Sheard's comments followed the decision to abandon plans to stage the 2005 World Athletics Championship at Wembley and build a dedicated track and field stadium at Picketts Lock in the Lee Valley in east London instead. The move marked a U-turn by the Secretary of State for Culture, Media and Sport, Chris Smith, who wanted football and athletics to cohabit at Wembley.

'It caused more work and grief, ' Sheard said. 'It made us come up with other proposals and it's all work and tension in the team.'

The 'World Stadium Team' is made up of architects from both Foster and Partners and HOK Sport, and it is understood that the collaboration on work and fees is split 60/40, with HOK the larger partner. Sheard said the design team's original 1999 design for a 6m high temporary platform for occasional athletic events is now likely to be included in the final plans. 'Every time the robustness of the bowl shape stands firm, ' he said.

However, elements of the Wembley scheme have been scaled back to reduce project costs and encourage City investment. The hotel and office complex adjoining the stadium will be built to shell and core stage only, saving £25 million, and the Football Association is being asked to invest more money up front as a show of confidence in the financial viability of the project.

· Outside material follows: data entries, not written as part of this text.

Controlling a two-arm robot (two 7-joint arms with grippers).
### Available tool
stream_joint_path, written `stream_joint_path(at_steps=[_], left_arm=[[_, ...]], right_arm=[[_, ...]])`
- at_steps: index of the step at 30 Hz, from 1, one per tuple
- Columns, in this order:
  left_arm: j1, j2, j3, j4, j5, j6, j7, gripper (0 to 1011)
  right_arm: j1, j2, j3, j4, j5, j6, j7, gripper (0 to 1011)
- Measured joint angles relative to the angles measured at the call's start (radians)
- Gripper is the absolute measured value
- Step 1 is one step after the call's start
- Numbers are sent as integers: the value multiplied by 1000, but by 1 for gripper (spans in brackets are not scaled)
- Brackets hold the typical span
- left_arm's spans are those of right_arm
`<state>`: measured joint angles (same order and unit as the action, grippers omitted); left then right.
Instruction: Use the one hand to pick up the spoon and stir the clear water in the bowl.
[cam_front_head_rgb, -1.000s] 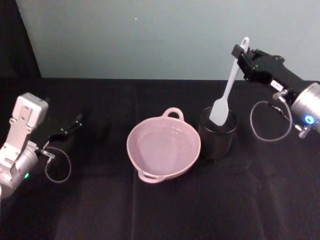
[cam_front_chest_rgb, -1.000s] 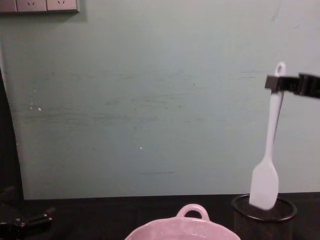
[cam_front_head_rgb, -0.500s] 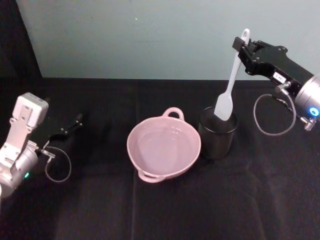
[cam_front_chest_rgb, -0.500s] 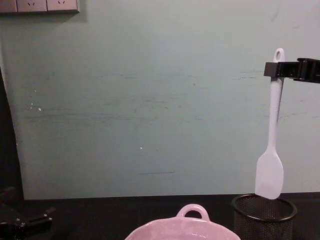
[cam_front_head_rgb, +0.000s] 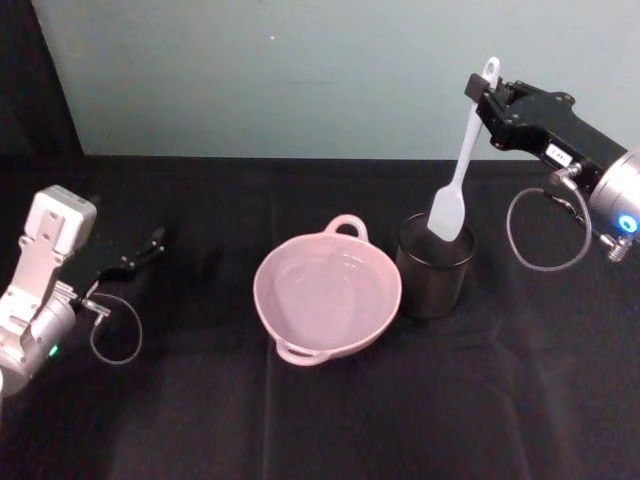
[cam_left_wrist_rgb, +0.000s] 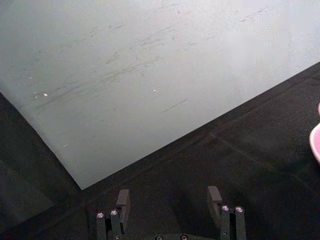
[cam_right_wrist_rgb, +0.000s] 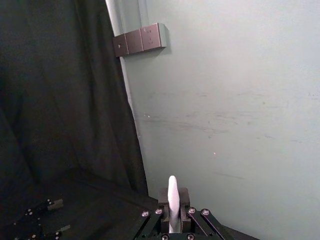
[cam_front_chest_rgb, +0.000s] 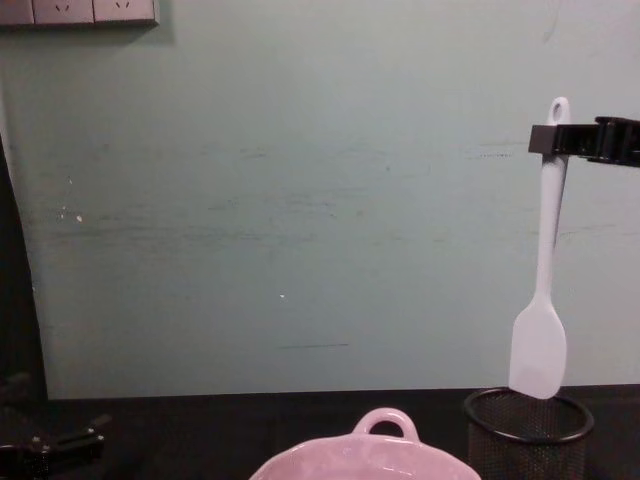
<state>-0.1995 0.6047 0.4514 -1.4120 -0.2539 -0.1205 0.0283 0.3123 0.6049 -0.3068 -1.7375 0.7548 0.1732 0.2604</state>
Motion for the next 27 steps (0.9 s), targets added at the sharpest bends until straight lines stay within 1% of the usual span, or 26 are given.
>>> stream_joint_path(at_steps=[24,27], left_arm=[[0,0,0,0,0,0,0,1011],[0,0,0,0,0,0,0,1011]], right_arm=[[-1,-1,0,2,2,-2,0,126],[2,-7,-3,0,-4,0,1,126]])
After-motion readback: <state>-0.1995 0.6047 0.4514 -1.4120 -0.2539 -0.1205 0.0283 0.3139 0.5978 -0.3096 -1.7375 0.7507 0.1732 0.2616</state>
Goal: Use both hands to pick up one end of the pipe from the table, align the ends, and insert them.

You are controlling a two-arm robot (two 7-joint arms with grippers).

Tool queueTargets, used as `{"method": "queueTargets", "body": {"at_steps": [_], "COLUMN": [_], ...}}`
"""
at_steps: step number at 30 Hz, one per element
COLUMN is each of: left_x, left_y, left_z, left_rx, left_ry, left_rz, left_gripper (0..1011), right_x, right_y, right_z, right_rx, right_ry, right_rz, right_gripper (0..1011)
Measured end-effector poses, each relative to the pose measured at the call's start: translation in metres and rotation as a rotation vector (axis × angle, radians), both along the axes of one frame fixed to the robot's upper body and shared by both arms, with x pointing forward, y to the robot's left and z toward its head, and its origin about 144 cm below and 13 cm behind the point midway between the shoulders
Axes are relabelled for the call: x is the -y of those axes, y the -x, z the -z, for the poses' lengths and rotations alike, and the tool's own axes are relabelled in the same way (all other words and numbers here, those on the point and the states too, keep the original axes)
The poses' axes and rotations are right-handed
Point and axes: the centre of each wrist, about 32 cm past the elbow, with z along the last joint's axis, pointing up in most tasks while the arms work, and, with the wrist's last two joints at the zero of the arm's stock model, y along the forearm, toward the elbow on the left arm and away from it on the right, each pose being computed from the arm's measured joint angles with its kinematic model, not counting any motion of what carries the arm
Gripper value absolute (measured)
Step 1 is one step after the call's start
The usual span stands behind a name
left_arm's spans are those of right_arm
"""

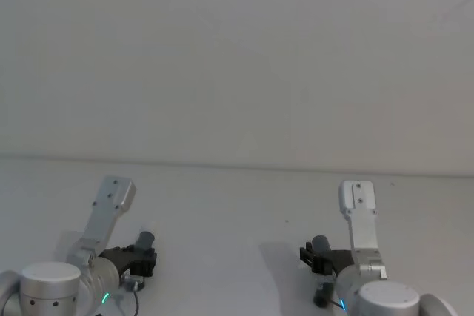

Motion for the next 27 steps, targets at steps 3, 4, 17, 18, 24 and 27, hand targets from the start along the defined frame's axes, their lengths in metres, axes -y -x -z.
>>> {"method": "queueTargets", "body": {"at_steps": [3, 4, 17, 18, 24, 27], "left_x": [0.0000, 0.0000, 0.0000, 0.0000, 0.0000, 0.0000], "left_y": [0.0000, 0.0000, 0.0000, 0.0000, 0.0000, 0.0000], "left_z": [0.0000, 0.0001, 0.0000, 0.0001, 0.0001, 0.0001], "left_rx": [0.000, 0.000, 0.000, 0.000, 0.000, 0.000], "left_ry": [0.000, 0.000, 0.000, 0.000, 0.000, 0.000], "left_rz": [0.000, 0.000, 0.000, 0.000, 0.000, 0.000], "left_gripper": [334, 334, 334, 334, 334, 334], "right_x": [-0.0019, -0.0020, -0.0029, -0.0030, -0.0041, -0.0054], "right_y": [-0.0032, -0.0036, -0.0074, -0.0076, -0.0092, -0.0098], "right_z": [0.0009, 0.0011, 0.0036, 0.0036, 0.0029, 0.0025], "right_rx": [-0.015, -0.018, -0.050, -0.052, -0.064, -0.072], "right_ry": [0.002, 0.003, 0.016, 0.016, 0.010, 0.005], "right_rz": [0.012, 0.013, 0.027, 0.028, 0.033, 0.036], "right_gripper": [1000, 1000, 1000, 1000, 1000, 1000]}}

The decision on Wembley triggered the announcement that Newcastle-based practice FaulknerBrowns will design the new Picketts Lock athletics stadium, which will be ready in time for the 2005 World Athletics Championships. The practice fought off competition from Miller Partnership, Arup Associates, Burland TM, BDP and Ward McHugh Associates. The scheme is for a 43,000-seat stadium which will be reduced to 20,000 after 2005, an indoor athletics centre, throwing field and warm-up track, all for £95 million.

'We need to examine ways of achieving the flexibility and the levels of support accommodation, ' said FaulknerBrowns partner Bill Stoner. 'It's fair to say we will be testing that figure.' Stoner also said the political involvement in the London stadia projects had affected his design team. It's very difficult when the brief-making process up to this stage is something we haven't been involved in and the politics was something we could not predict.'

The architects have already travelled to see athletics stadia in Paris and Brussels and are set to submit a planning application in October.